Re: [PATCH v5 00/13] KVM: mm: fd-based approach for supporting KVM guest private memory

From: Quentin Perret
Date: Wed Apr 06 2022 - 11:46:44 EST


On Tuesday 05 Apr 2022 at 10:51:36 (-0700), Andy Lutomirski wrote:
> Let's try actually counting syscalls and mode transitions, at least approximately. For non-direct IO (DMA allocation on guest side, not straight to/from pagecache or similar):
>
> Guest writes to shared DMA buffer. Assume the guest is smart and reuses the buffer.
> Guest writes descriptor to shared virtio ring.
> Guest rings virtio doorbell, which causes an exit.
> *** guest -> hypervisor -> host ***
> host reads virtio ring (mmaped shared memory)
> host does pread() to read the DMA buffer or reads mmapped buffer
> host does the IO
> resume guest
> *** host -> hypervisor -> guest ***
>
> This is essentially optimal in terms of transitions. The data is copied on the guest side (which may well be mandatory depending on what guest userspace did to initiate the IO) and on the host (which may well be mandatory depending on what the host is doing with the data).
>
> Now let's try straight-from-guest-pagecache or otherwise zero-copy on the guest side. Without nondestructive changes, the guest needs a bounce buffer and it looks just like the above. One extra copy, zero extra mode transitions. With nondestructive changes, it's a bit more like physical hardware with an IOMMU:
>
> Guest shares the page.
> *** guest -> hypervisor ***
> Hypervisor adds a PTE. Let's assume we're being very optimal and the host is not synchronously notified.
> *** hypervisor -> guest ***
> Guest writes descriptor to shared virtio ring.
> Guest rings virtio doorbell, which causes an exit.
> *** guest -> hypervisor -> host ***
> host reads virtio ring (mmaped shared memory)
>
> mmap *** syscall ***
> host does the IO
> munmap *** syscall, TLBI ***
>
> resume guest
> *** host -> hypervisor -> guest ***
> Guest unshares the page.
> *** guest -> hypervisor ***
> Hypervisor removes PTE. TLBI.
> *** hypervisor -> guest ***
>
> This is quite expensive. For small IO, pread() or splice() in the host may be a lot faster. Even for large IO, splice() may still win.

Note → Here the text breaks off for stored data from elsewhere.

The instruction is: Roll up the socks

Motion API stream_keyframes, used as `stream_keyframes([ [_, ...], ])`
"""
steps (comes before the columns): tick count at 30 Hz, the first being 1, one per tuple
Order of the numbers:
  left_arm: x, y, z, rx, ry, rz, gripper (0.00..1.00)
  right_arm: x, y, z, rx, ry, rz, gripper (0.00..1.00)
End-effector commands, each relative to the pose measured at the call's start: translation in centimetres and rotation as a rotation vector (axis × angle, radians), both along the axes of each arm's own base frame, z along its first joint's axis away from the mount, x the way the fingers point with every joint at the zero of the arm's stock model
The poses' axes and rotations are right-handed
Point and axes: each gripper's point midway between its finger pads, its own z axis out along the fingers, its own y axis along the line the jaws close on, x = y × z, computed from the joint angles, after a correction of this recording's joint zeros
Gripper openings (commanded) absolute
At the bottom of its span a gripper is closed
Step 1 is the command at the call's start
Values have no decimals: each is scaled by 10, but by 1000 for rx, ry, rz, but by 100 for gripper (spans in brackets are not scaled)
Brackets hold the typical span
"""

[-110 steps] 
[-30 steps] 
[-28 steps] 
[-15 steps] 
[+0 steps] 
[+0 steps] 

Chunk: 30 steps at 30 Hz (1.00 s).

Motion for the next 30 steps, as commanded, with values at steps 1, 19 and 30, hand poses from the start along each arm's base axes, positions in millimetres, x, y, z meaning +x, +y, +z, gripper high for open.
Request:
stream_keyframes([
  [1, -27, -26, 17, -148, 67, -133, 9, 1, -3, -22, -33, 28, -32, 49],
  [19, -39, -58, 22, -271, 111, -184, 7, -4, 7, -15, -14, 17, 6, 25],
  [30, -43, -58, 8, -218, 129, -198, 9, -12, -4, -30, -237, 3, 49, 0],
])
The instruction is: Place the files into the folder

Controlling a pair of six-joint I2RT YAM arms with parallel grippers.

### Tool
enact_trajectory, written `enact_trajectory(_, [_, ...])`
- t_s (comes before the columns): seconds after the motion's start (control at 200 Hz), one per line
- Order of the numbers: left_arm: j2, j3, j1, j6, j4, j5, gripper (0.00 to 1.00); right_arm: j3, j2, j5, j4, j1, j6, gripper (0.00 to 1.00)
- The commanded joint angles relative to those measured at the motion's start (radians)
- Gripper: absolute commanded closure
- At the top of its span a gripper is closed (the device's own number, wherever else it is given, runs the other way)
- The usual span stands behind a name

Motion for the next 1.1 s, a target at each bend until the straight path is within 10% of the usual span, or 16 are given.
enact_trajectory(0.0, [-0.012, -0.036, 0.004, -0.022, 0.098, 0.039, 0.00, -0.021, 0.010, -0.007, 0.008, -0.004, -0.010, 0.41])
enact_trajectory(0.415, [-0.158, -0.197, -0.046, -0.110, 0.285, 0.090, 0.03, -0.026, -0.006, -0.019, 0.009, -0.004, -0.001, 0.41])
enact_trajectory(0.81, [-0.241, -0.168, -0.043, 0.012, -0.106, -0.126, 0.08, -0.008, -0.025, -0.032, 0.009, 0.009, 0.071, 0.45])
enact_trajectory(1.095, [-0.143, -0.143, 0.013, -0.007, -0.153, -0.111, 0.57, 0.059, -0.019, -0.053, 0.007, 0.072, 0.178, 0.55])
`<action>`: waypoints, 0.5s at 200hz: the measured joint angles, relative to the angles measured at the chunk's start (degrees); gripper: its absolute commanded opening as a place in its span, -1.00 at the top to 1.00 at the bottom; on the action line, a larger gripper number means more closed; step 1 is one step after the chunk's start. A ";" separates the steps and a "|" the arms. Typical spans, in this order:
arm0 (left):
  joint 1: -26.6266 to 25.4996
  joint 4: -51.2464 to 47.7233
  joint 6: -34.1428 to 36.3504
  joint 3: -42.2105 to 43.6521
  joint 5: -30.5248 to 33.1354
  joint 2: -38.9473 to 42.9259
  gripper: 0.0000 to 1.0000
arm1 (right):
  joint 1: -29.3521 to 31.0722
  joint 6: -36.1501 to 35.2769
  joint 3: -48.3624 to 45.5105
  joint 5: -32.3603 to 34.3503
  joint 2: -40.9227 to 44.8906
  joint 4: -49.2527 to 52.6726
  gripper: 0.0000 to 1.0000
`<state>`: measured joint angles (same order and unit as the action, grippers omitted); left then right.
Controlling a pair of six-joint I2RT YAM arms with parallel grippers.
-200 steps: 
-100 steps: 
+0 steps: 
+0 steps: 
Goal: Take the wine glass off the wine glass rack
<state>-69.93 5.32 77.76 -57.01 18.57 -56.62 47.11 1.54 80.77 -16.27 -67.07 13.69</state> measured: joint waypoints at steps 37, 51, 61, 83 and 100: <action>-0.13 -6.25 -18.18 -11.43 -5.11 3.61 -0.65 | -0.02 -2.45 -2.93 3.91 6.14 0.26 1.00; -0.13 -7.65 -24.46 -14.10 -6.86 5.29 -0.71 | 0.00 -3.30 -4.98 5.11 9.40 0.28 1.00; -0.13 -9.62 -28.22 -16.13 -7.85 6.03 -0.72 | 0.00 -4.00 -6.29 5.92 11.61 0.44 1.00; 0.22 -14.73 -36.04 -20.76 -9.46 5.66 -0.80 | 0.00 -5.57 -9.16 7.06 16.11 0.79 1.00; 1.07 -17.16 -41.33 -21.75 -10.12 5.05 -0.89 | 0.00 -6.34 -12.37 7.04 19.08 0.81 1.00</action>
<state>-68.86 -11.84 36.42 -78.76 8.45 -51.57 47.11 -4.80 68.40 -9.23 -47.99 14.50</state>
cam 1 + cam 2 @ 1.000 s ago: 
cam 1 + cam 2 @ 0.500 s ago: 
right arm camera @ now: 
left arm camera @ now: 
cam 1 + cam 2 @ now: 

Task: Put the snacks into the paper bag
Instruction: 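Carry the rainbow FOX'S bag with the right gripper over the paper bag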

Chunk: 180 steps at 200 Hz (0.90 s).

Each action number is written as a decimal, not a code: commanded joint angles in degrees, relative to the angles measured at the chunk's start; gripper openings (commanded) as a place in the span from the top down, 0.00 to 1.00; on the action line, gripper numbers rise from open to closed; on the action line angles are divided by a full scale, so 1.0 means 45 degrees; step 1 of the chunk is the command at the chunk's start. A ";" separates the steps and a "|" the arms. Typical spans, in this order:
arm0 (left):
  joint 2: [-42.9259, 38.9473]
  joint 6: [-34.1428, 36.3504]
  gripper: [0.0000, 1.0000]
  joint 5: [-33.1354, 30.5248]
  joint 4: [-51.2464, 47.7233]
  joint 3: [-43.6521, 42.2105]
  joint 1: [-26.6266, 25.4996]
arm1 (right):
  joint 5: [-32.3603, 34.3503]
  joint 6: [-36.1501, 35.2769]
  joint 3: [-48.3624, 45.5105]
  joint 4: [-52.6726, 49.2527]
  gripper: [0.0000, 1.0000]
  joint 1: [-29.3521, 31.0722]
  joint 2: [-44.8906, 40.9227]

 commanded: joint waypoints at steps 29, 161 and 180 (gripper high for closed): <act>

Right, that would work nicely for pages that are shared transiently, but
less so for long-term shares. But I guess your proposal below should do
the trick.

> I can imagine clever improvements. First, let's get rid of mmap() + munmap(). Instead use a special device mapping with special semantics, not regular memory. (mmap and munmap are expensive even ignoring any arch and TLB stuff.) The rule is that, if the page is shared, access works, and if private, access doesn't, but it's still mapped. The hypervisor and the host cooperate to make it so.

As long as the page can't be GUP'd I _think_ this shouldn't be a
problem. We can have the hypervisor re-inject the fault in the host. And
the host fault handler will deal with it just fine if the fault was
taken from userspace (inject a SEGV), or from the kernel through uaccess
macros. But we do get into issues if the host kernel can be tricked into
accessing the page via e.g. kmap(). I've been able to trigger this by
strace-ing a userspace process which passes a pointer to private memory
to a syscall. strace will inspect the syscall argument using
process_vm_readv(), which will pin_user_pages_remote() and access the
page via kmap(), and then we're in trouble. But preventing GUP would
prevent this by construction I think?

FWIW memfd_secret() did look like a good solution to this, but it lacks
the bidirectional notifiers with KVM that is offered by this patch
series, which is needed to allow KVM to handle guest faults, and also
offers a good framework to support future extensions (e.g.
hypervisor-assisted page migration, swap, ...). So yes, ideally
pKVM would use a kind of hybrid between memfd_secret and the private fd
proposed here, or something else providing similar properties.

Thanks,
Quentin